1. The frequency shift can be achieved by multiplying the band pass signal as given in equation
x(t) = \(u_c (t) cos⁡2π F_c t-u_s (t) sin⁡2π F_c t\) by the quadrature carriers cos[2πFct] and sin[2πFct] and lowpass filtering the products to eliminate the signal components of 2Fc.
a) True
b) False
View Answer

Answer: a
Explanation: It is certainly advantageous to perform a frequency shift of the band pass signal by and sampling the equivalent low pass signal. Such a frequency shift can be achieved by multiplying the band pass signal as given in the above equation by the quadrature carriers cos[2πFct] and sin[2πFct] and low pass filtering the products to eliminate the signal components at 2Fc. Clearly, the multiplication and the subsequent filtering are first performed in the analog domain and then the outputs of the filters are sampled.

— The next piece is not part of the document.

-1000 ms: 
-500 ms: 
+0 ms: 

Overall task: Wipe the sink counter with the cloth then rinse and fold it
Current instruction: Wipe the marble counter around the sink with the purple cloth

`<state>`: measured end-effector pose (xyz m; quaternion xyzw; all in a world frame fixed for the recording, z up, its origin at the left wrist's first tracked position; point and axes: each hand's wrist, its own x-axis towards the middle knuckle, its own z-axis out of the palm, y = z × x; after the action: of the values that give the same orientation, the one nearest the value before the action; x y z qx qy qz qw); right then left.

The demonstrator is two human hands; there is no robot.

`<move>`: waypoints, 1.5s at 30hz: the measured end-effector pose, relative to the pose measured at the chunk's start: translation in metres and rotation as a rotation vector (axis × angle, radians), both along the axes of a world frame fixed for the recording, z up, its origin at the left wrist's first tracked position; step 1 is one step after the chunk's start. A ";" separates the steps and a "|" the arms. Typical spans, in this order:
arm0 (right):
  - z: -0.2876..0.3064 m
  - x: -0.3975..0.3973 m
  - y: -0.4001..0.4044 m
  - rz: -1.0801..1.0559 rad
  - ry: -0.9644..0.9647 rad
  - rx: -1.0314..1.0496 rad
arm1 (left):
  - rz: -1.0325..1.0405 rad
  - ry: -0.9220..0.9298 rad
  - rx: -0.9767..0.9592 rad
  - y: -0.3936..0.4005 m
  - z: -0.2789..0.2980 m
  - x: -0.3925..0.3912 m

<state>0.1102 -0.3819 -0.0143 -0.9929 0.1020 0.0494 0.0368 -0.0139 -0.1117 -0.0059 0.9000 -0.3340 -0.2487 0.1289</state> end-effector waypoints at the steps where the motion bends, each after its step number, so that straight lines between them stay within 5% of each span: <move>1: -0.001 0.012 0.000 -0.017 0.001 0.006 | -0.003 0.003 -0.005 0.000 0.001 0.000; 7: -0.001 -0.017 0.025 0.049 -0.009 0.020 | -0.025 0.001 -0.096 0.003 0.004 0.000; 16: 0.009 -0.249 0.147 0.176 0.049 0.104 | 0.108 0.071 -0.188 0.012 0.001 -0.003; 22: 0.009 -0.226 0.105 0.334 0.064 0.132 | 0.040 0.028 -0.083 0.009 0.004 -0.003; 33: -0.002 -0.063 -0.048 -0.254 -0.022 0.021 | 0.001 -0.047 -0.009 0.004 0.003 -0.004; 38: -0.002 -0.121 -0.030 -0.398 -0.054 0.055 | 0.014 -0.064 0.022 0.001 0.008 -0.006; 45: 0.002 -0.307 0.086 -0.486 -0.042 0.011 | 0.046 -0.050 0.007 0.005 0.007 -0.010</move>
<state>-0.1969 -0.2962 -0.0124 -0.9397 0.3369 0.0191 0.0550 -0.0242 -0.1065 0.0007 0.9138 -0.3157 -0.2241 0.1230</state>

2. What is the final result obtained by substituting Fc=kB-B/2, T= 1/2B and say n = 2m i.e., for even and n=2m-1 for odd in equation x(nT)= \(u_c (nT)cos⁡2πF_c nT-u_s (nT)sin⁡ 2πF_c nT\)?
a) \((-1)^m u_c (mT_1)-u_s\)
b) \(u_s (mT_1-\frac{T_1}{2})(-1)^{m+k+1}\)
c) None
d) \((-1)^m u_c (mT_1)- u_s (mT_1-\frac{T_1}{2})(-1)^{m+k+1}\)
View Answer

Answer: d
Explanation:
\(x(nT)=u_c (nT)cos⁡ 2πF_c nT-u_s (nT)sin⁡2πF_c nT\) → equ1
=\(u_c (nT)cos⁡\frac{πn(2k-1)}{2}-u_s(nT)sin⁡\frac{πn(2k-1)}{2}\) → equ2
On substituting the above values in equ1, we get say n=2m, \(x(2mT) ≡ xmT_{(1)} = u_c (mT_1)cos⁡πm(2k-1)=(-1)^m u_c (mT_1)\)
where \(T_1=2T=\frac{1}{B}\). For n odd, say n=2m-1 in equ2 then we get the result as follows
\(u_s (mT_1-\frac{T_1}{2})(-1)^{m+k+1}\)
Hence proved.

3. Which low pass signal component occurs at the rate of B samples per second with even numbered samples of x(t)?
a) uc-lowpass signal component
b) us-lowpass signal component
c) uc & us-lowpass signal component
d) none of the mentioned
View Answer

Answer: a
Explanation: With the even-numbered samples of x(t), which occur at the rate of B samples per second, produce samples of the low pass signal component uc.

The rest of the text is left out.